## GOAL OF THE EXERCISE
Produce the same data once more, line for line.

··········

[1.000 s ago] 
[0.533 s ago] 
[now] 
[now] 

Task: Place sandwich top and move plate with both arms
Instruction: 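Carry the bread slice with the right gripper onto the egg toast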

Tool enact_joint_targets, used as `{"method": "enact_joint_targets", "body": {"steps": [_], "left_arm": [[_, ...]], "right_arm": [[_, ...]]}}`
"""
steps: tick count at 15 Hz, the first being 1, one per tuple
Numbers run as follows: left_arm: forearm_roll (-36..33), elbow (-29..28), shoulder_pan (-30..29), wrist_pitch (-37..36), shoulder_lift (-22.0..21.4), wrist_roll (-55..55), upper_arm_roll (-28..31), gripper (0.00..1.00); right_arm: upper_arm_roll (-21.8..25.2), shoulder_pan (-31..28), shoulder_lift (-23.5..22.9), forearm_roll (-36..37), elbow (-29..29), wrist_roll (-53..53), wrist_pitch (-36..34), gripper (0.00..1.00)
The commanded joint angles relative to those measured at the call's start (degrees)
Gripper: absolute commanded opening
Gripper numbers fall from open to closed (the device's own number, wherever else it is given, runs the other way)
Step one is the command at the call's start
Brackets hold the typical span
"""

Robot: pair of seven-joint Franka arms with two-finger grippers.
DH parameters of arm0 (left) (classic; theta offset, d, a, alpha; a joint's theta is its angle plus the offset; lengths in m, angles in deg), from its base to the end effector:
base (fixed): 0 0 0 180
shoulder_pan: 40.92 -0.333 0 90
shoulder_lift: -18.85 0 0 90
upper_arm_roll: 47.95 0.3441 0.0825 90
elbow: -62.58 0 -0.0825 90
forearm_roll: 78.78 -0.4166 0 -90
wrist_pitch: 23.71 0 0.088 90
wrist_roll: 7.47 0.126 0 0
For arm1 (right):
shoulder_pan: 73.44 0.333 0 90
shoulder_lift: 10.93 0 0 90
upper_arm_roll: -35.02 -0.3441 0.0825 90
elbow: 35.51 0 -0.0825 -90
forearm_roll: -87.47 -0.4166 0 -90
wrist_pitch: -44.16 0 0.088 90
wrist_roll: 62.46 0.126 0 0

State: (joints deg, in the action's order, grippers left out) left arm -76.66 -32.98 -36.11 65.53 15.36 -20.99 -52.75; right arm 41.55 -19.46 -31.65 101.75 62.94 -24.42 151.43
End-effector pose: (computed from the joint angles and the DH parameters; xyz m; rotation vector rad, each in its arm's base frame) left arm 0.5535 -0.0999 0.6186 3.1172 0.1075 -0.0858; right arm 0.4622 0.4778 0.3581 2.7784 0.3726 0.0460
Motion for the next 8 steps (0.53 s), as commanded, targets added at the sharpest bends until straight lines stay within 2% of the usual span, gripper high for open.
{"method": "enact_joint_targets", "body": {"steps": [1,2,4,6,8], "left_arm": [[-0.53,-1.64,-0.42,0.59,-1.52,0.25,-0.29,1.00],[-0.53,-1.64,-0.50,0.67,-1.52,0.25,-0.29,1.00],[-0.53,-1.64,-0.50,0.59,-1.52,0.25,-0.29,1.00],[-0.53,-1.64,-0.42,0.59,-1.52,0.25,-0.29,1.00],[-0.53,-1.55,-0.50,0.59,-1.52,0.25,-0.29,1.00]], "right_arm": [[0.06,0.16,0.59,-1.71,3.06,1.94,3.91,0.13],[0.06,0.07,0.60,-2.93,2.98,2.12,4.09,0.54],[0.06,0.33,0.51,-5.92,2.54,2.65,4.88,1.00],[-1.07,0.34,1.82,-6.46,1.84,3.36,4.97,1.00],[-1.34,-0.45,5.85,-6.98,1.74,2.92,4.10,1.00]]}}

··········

## RESULT OF THIS TASK
[1.000 s ago] 
[0.533 s ago] 
[now] 
[now] 

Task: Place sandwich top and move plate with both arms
Instruction: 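Carry the bread slice with the right gripper onto the egg toast
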
Tool enact_joint_targets, used as `{"method": "enact_joint_targets", "body": {"steps": [_], "left_arm": [[_, ...]], "right_arm": [[_, ...]]}}`
"""
steps: tick count at 15 Hz, the first being 1, one per tuple
Numbers run as follows: left_arm: forearm_roll (-36..33), elbow (-29..28), shoulder_pan (-30..29), wrist_pitch (-37..36), shoulder_lift (-22.0..21.4), wrist_roll (-55..55), upper_arm_roll (-28..31), gripper (0.00..1.00); right_arm: upper_arm_roll (-21.8..25.2), shoulder_pan (-31..28), shoulder_lift (-23.5..22.9), forearm_roll (-36..37), elbow (-29..29), wrist_roll (-53..53), wrist_pitch (-36..34), gripper (0.00..1.00)
The commanded joint angles relative to those measured at the call's start (degrees)
Gripper: absolute commanded opening
Gripper numbers fall from open to closed (the device's own number, wherever else it is given, runs the other way)
Step one is the command at the call's start
Brackets hold the typical span
"""

Robot: pair of seven-joint Franka arms with two-finger grippers.
DH parameters of arm0 (left) (classic; theta offset, d, a, alpha; a joint's theta is its angle plus the offset; lengths in m, angles in deg), from its base to the end effector:
base (fixed): 0 0 0 180
shoulder_pan: 40.92 -0.333 0 90
shoulder_lift: -18.85 0 0 90
upper_arm_roll: 47.95 0.3441 0.0825 90
elbow: -62.58 0 -0.0825 90
forearm_roll: 78.78 -0.4166 0 -90
wrist_pitch: 23.71 0 0.088 90
wrist_roll: 7.47 0.126 0 0
For arm1 (right):
shoulder_pan: 73.44 0.333 0 90
shoulder_lift: 10.93 0 0 90
upper_arm_roll: -35.02 -0.3441 0.0825 90
elbow: 35.51 0 -0.0825 -90
forearm_roll: -87.47 -0.4166 0 -90
wrist_pitch: -44.16 0 0.088 90
wrist_roll: 62.46 0.126 0 0

State: (joints deg, in the action's order, grippers left out) left arm -76.66 -32.98 -36.11 65.53 15.36 -20.99 -52.75; right arm 41.55 -19.46 -31.65 101.75 62.94 -24.42 151.43
End-effector pose: (computed from the joint angles and the DH parameters; xyz m; rotation vector rad, each in its arm's base frame) left arm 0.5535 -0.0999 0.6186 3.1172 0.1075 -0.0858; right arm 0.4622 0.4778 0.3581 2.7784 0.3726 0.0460
Motion for the next 8 steps (0.53 s), as commanded, targets added at the sharpest bends until straight lines stay within 2% of the usual span, gripper high for open.
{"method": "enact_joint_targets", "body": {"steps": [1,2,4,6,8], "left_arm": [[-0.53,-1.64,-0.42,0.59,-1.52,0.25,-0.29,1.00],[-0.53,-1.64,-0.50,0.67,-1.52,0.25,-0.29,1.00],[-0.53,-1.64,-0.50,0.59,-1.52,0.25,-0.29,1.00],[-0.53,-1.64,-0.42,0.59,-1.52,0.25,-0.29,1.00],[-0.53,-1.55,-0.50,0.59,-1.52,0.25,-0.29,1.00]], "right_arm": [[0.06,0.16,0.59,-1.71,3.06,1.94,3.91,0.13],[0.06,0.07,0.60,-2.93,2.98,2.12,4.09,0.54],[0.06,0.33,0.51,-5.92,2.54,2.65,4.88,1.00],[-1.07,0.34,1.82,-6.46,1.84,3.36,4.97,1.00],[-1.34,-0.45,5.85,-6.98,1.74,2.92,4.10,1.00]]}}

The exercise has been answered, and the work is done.